Ingmar Bergmann: Arte shows “Fanny and Alexander”, “Scenes from a marriage” – media

Alexander at home alone, that starts everything … And what kind of house it is – an upper-class domicile from the turn of the century, wide rooms with heavy furniture and plushy wallpaper and crammed with vases and playful decor of all kinds and figures, which sometimes a can develop a ghostly life of their own. From this point, out of this house, Ingmar Bergman developed his film “Fanny and Alexander”, the story of a boy and his sister and her family. Little Alexander puts a cardboard figure in a puppet theater, then he calls for the others, the servants, the mother. There is no one to answer him. For a moment he seems all alone …

The story of a boy, his sister and her family: Bergman’s “Fanny and Alexander”.

(Photo: ARTE)

“Fanny and Alexander” is Bergman’s big excursion into childhood, into that realm between security and a thirst for adventure, where everything familiar has a magic of indeterminacy. The film was made in 1982, there is a long version for television and a shortened version that went to the cinema (also with us). The film is now being presented in the Arte media library, together with Bergman’s second major TV work, which he shot in 1973, with Liv Ullmann and Erland Josephson. These are the two main works of his later years, in which many moments of his earlier films are reflected again, the agonizing, psychotic as well as the cheerful. In between lies the traumatic phase of his life – he is pilloried for tax evasion, picked up for interrogation from a theater rehearsal, leaves Sweden, goes to Munich, staged at the Residenztheater, shoots for Bavaria.

Many of his earlier films are reflected in Bergman’s TV work

“Scenes of a Marriage” shows a separation, a falling apart, a divorce in so many meticulous twists and turns, in details that today, almost half a century later, are banal or almost comical. And yet it continues to be shockingly up-to-date, especially when it comes to the role of the (wife) woman. The man is a professor, he is hoping to get an appointment at a foreign university, does it with a young student, and when that doesn’t work out, he’d like to go back to the old state. Becomes violent. The woman opens up to life, puts her problems on paper – if she reads them to her husband, he falls asleep. Millions of married people are said to have decided to divorce after seeing this film.
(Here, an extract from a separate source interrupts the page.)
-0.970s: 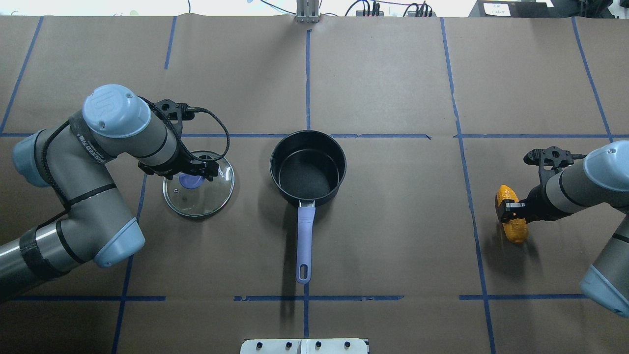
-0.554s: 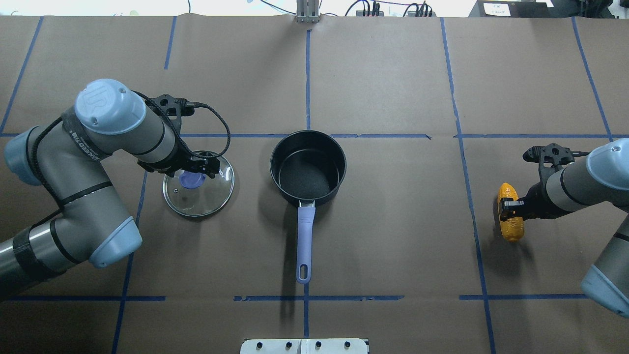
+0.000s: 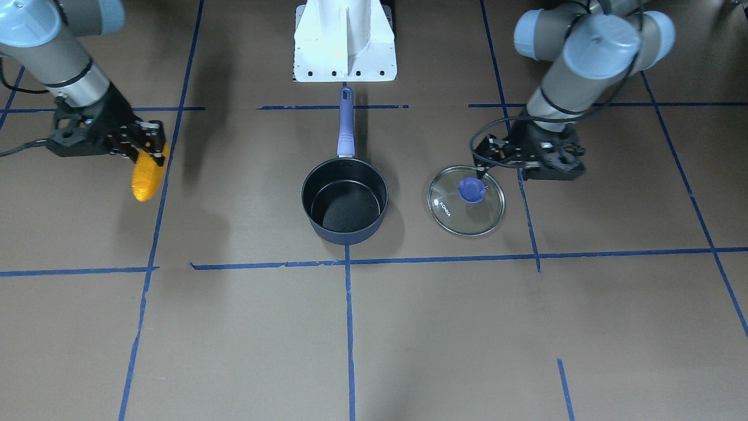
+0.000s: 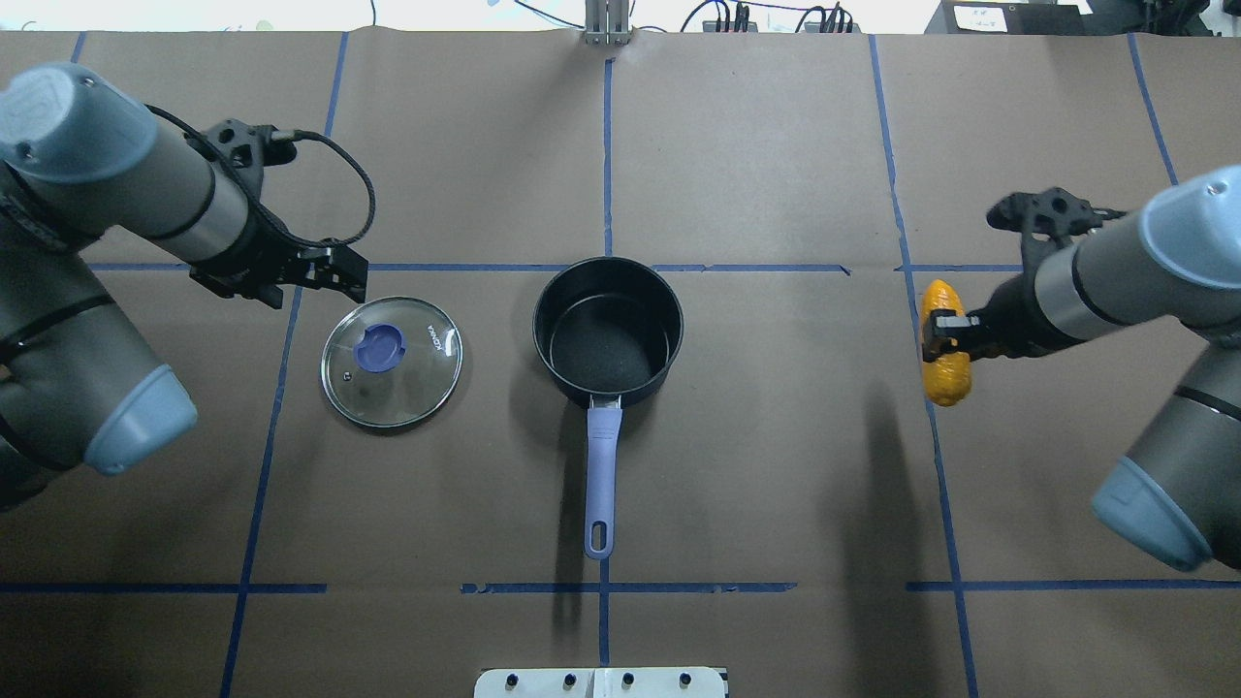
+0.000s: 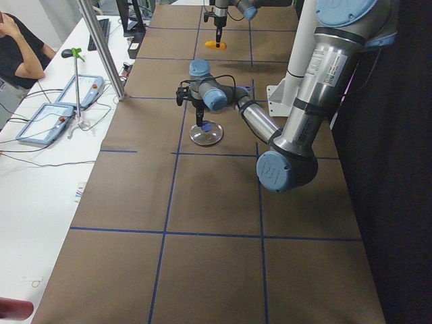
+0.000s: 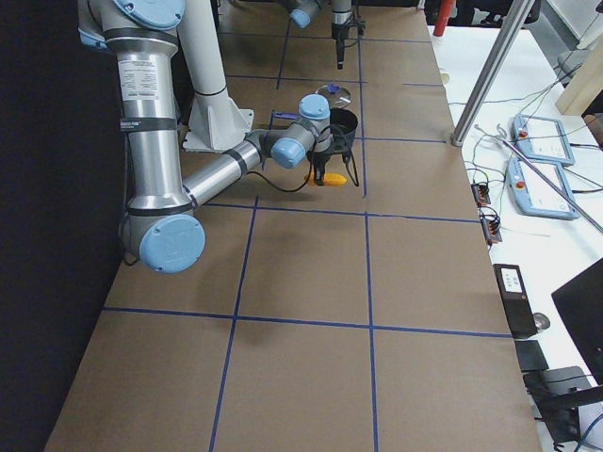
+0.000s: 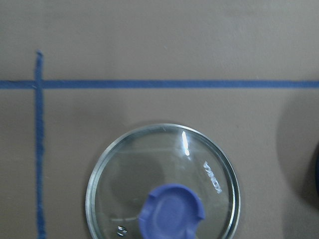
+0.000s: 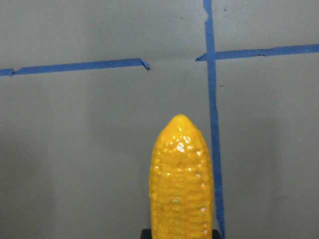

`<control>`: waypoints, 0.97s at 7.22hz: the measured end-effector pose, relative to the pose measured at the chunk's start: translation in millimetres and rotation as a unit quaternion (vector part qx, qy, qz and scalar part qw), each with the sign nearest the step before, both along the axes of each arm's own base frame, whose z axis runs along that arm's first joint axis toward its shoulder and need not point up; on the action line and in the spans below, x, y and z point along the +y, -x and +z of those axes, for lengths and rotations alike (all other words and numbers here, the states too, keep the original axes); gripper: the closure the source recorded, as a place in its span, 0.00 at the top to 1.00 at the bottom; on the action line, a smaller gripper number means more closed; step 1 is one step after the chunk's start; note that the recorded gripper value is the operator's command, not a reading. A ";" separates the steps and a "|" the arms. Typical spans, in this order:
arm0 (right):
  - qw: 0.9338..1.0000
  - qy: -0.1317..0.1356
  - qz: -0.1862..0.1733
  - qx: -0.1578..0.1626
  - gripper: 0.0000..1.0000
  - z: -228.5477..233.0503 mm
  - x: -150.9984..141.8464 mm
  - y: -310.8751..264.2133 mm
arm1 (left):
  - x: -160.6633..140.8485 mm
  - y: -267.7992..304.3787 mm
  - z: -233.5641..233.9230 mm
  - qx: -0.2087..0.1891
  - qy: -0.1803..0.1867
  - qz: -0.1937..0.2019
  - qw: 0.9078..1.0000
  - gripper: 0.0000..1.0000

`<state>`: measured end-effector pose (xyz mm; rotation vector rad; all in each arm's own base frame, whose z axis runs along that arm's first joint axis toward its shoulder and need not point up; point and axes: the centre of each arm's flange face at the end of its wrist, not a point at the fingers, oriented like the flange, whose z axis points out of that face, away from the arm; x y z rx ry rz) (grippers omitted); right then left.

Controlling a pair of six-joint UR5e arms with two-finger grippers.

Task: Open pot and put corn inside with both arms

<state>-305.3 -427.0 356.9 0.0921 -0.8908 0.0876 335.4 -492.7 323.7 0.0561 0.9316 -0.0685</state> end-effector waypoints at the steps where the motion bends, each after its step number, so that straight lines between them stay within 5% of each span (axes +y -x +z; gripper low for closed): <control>1: 1.000 -0.007 0.001 -0.007 0.03 -41.6 -13.2 14.2 | -4.6 15.1 12.2 -0.003 0.010 -0.008 1.000 1.00; 4: 1.000 -0.011 0.010 -0.018 0.03 -134.1 -33.4 72.6 | -22.0 77.8 64.2 -0.035 -0.019 -0.004 0.999 1.00; 7: 0.999 0.008 0.031 -0.028 0.03 -185.0 -19.7 147.3 | -36.0 187.0 141.1 -0.049 -0.056 0.035 0.997 1.00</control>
“Fanny and Alexander” also shows scenes from a marriage, between opulent family celebrations with touching and funny family figures and servants. Fanny and Alexander’s parents are theater people, when the father dies, the mother remarries, the unfathomable Bishop Vergerus, one of Bergman’s enigmatic characters. He leads a listless, strict regime in his house. Alexander is desperate, his dead father appears to him in this abandonment.

There is a documentary film about the shooting of “Fanny and Alexander”, where you can see how lovingly and carefully Bergman gets involved with childhood again. “The magical theater shows”, he writes in his work diaries for the film, “children who are exposed to horrific, mysterious experiences … dreams, fears and hopes”. So it’s kind of a puppet show. Marionettes, living figures and cinematography of the good old, funny kind. Even the “Scenes of a Marriage” are made with that loving eye for detail that makes Bergman’s cinema so unique, gentle and relentless at the same time.

“Scenes of a Marriage” in the Arte media library, “Fanny and Alexander”, available from December 24th in the Arte media library.